Thursday, March 1, 2007

How to Protect Your Identity


Giving out your information on the internet is very dangerous. All it takes for someone to access your credit card online is your name and number. For someone to get a loan out in your name is your address and social security number. How do people steal this information? Email scams, hacking, and fake sites are just three of the many ways.

A theft will often send out an email pretending to be from a credible company or site asking for your information. Most sites that take personal information warn you that they will never email you for the information, but many people do not know this. How do you protect yourself against email scams? The easiest way is to simply not give out your personal information over email. A more practical approach is to validate the email first, go to the site where it claims to have come from. Is it somewhere you should be giving personal information, for instance your bank? Does the site say it will ever ask you for personal information by email? If the answer to either of these questions is no, do not give out your information.

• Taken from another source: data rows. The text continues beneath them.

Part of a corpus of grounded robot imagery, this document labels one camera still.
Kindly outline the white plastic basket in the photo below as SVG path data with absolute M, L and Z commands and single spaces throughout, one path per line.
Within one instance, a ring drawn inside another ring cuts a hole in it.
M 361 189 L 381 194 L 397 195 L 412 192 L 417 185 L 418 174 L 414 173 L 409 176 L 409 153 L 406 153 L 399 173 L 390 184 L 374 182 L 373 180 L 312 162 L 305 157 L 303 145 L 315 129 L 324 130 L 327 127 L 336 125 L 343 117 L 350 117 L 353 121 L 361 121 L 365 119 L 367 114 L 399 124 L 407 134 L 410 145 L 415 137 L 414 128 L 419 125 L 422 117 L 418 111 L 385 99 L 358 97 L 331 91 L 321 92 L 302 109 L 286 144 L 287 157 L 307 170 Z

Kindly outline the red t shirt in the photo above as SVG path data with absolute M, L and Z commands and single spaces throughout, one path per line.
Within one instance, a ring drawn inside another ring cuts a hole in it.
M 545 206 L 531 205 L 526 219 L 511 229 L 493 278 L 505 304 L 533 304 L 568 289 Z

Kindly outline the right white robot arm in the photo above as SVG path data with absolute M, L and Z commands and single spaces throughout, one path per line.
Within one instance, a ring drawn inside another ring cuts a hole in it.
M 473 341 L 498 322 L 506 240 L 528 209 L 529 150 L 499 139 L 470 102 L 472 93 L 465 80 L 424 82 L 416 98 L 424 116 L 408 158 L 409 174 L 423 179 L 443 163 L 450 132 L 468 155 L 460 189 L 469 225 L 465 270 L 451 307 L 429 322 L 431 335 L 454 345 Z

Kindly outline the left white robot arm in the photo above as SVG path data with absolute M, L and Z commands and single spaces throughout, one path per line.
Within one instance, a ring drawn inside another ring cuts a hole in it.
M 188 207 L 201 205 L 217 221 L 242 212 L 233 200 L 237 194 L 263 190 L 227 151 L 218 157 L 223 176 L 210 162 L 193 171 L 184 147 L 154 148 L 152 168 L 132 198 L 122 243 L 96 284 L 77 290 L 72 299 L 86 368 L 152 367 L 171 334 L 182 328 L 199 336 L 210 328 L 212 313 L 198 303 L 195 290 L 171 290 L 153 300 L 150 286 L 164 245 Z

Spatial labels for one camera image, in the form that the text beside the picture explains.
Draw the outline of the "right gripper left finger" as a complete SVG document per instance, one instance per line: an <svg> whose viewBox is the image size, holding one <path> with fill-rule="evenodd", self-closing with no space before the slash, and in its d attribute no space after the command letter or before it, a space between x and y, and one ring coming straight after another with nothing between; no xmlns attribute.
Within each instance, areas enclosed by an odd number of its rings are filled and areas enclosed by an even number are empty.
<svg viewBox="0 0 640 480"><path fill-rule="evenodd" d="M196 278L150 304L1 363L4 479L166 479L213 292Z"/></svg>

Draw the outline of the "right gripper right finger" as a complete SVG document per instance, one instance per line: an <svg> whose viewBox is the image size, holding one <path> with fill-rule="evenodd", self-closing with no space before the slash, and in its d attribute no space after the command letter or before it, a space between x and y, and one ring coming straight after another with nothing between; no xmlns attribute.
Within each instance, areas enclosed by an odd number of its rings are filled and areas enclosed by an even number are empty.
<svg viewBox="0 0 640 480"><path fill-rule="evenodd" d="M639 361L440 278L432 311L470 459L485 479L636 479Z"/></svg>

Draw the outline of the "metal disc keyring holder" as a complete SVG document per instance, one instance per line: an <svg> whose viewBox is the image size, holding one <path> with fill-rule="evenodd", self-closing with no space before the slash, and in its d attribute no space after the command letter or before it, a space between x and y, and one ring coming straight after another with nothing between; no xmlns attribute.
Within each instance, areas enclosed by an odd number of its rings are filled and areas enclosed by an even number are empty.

Shopping online is easy, but due to identity theft it can be very dangerous. A good idea is to use pay pal or stored value cards to pay for your purchases. Using pay pal and stored value cards allows you to control the amount of money a thief can hack into. Instead of putting your whole credit card at risk you can put only what is necessary for your purchase on the pay pal account of stored value card. If you do not feel comfortable with those options you should try and keep all your online purchases on one credit card and get watch your banking statements.

Two things you can look at before you give out information to a site are digital certificates and its privacy policy. Digital certificates show that a site has achieved a certain level of safety and tell you about where the site is coming from. The privacy policy will tell you what the site is allowed to do with the information you give it. These documents are often long, wordy, and frankly a pain to read, but it is very important that you do. You would want to know if you were about to give a site permission to sell your personal information.

A very simple thing you can do to keep yourself safe is to be aware. Read your emails and the news, you might see warnings about scams or frauds. Become aware of anti virus and hacking software. Do not go to 'bad' sites. And most importantly exercise common sense when you tell anyone any personal information.